> **SOURCE DATA**
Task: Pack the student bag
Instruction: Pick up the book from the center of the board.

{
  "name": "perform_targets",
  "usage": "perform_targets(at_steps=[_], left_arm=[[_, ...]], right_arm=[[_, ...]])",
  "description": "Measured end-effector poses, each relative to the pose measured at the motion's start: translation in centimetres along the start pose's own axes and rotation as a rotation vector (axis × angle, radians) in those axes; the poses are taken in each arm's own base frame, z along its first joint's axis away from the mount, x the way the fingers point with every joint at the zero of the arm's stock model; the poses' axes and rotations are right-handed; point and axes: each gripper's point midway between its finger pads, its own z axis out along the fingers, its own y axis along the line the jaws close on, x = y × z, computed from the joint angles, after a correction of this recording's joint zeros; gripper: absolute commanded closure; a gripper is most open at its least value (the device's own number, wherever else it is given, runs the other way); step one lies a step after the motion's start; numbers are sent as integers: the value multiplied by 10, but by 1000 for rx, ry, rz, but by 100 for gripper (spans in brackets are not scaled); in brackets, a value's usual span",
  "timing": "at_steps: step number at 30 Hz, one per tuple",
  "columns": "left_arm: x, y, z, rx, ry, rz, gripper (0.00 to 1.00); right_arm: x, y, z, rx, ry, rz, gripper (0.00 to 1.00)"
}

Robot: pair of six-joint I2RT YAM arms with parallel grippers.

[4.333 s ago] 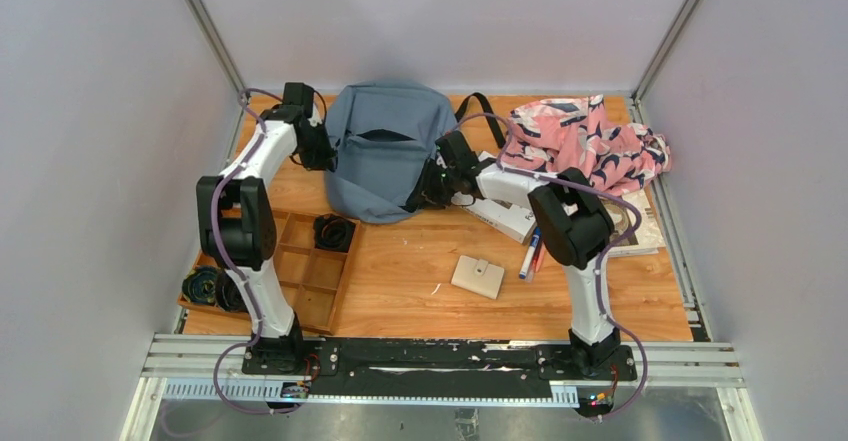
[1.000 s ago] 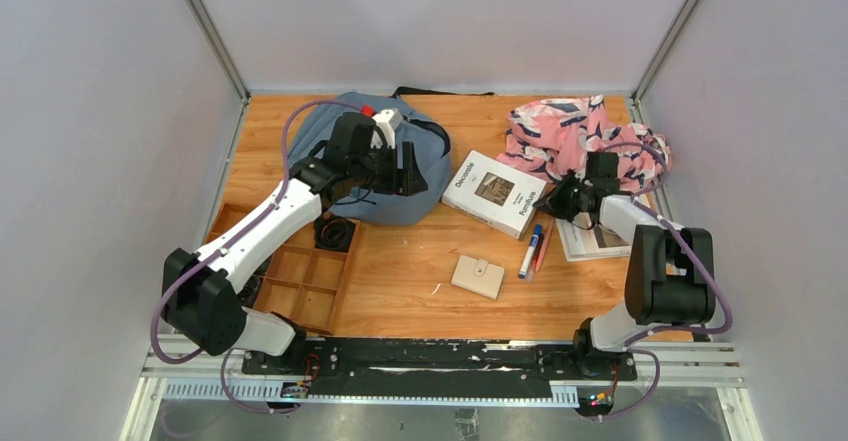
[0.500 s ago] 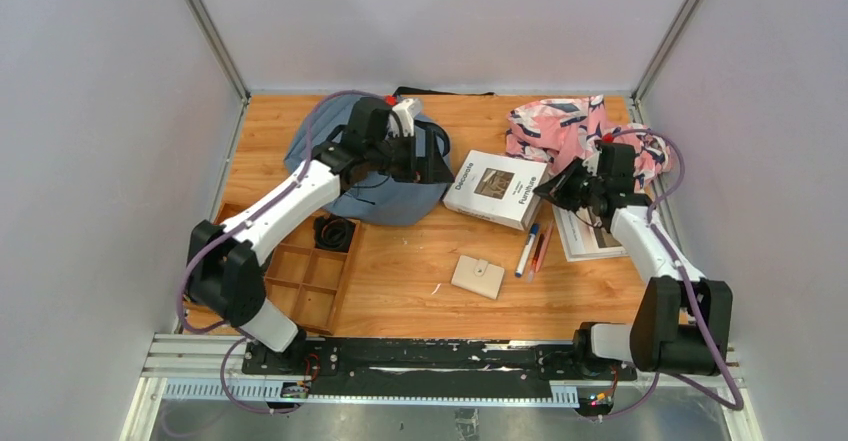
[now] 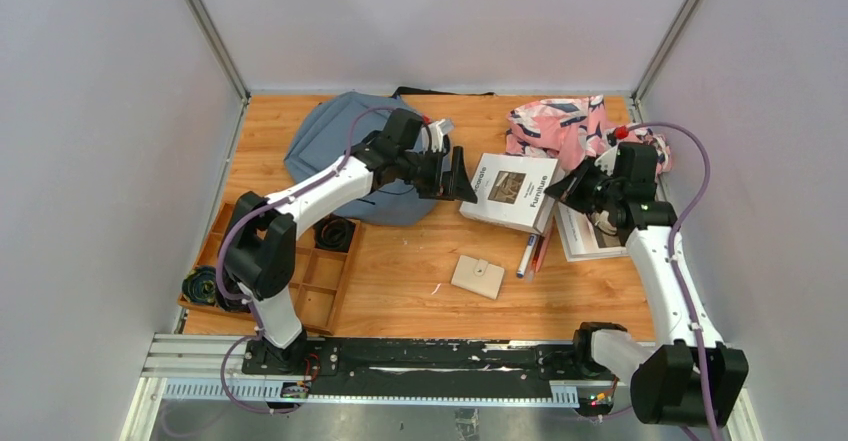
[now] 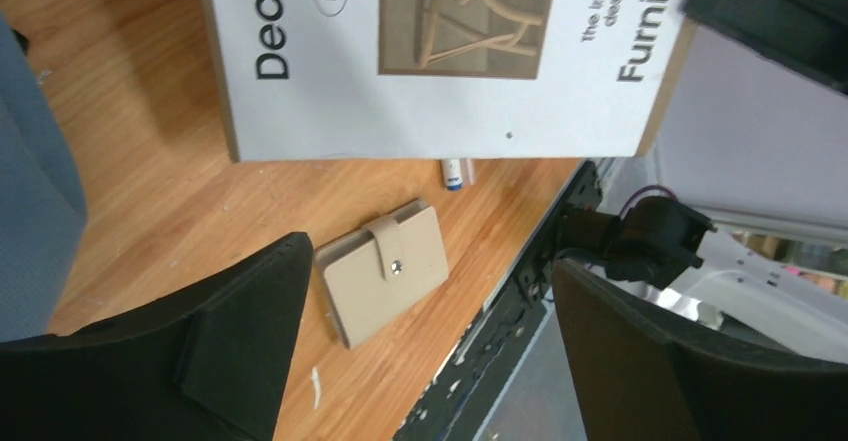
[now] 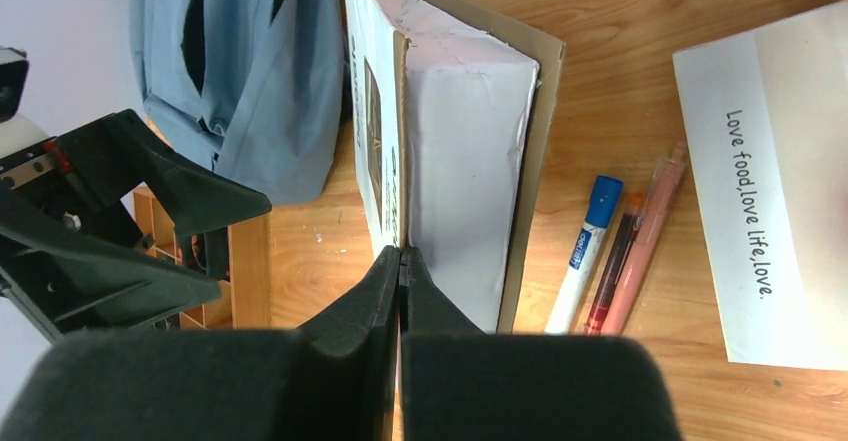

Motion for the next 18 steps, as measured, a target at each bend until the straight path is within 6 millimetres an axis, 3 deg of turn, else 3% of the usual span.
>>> perform_targets(at_steps=[3,7,10,13,16,18], left_arm=[[-6,-2,-7,-29,4,26,0],[-26,-22,-24,-4,-31,99,0],[-25,-26,-43,-1,-67,98,0],[-24,-18,-75,-9,-140,18,0],[-39,-3,-107,-38,-248,-56,0],[-46,3,-118,-49,-288,-68,0]], right_arm=[[-8,10,-9,-17,-19,-23,100],[-17,31,-14,-102,-40,-49,100],[-21,44,-16,-168,-48,-51,100],[-31,61,-19,-242,-80,-46,100],[-46,81,-21,-344,-135,-33,100],[-51,92,-22,-408,-154,-19,100]])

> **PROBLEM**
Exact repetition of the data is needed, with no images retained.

> **RESULT**
Task: Pack the student bag
Instruction: Pick up the book from the center of the board.

{
  "name": "perform_targets",
  "usage": "perform_targets(at_steps=[_], left_arm=[[_, ...]], right_arm=[[_, ...]])",
  "description": "Measured end-effector poses, each relative to the pose measured at the motion's start: translation in centimetres along the start pose's own axes and rotation as a rotation vector (axis × angle, radians) in those axes; the poses are taken in each arm's own base frame, z along its first joint's axis away from the mount, x the way the fingers point with every joint at the zero of the arm's stock model; the poses' axes and rotations are right-handed; point and axes: each gripper's point midway between its finger pads, its own z axis out along the fingers, its own y axis along the line the jaws close on, x = y × z, computed from the joint angles, after a correction of this recording's joint zeros; gripper: absolute commanded closure; a gripper is most open at its least value (the device's own number, wherever else it is given, runs the other way); step one lies a step after the motion's start; numbers are sent as integers: the value multiplied by 10, but by 1000 for rx, ry, rz, but by 100 for gripper (spans in brackets are not scaled); in brackets, a value's usual span",
  "timing": "at_steps: step number at 30 Hz, one per tuple",
  "columns": "left_arm: x, y, z, rx, ry, rz, gripper (0.00 to 1.00); right_arm: x, y, z, rx, ry, rz, gripper (0.00 to 1.00)"
}

Robot: pair of six-joint I2RT YAM arms with parallel grippers.

[4.333 s ago] 
[1.000 s ago] 
[0.500 s ago] 
[now] 
[now] 
[now] 

Motion for the next 18 steps, as measured, a target at each bend until the straight path is within 6 millimetres an axis, 3 deg of turn, else 3% of the usual span.
>>> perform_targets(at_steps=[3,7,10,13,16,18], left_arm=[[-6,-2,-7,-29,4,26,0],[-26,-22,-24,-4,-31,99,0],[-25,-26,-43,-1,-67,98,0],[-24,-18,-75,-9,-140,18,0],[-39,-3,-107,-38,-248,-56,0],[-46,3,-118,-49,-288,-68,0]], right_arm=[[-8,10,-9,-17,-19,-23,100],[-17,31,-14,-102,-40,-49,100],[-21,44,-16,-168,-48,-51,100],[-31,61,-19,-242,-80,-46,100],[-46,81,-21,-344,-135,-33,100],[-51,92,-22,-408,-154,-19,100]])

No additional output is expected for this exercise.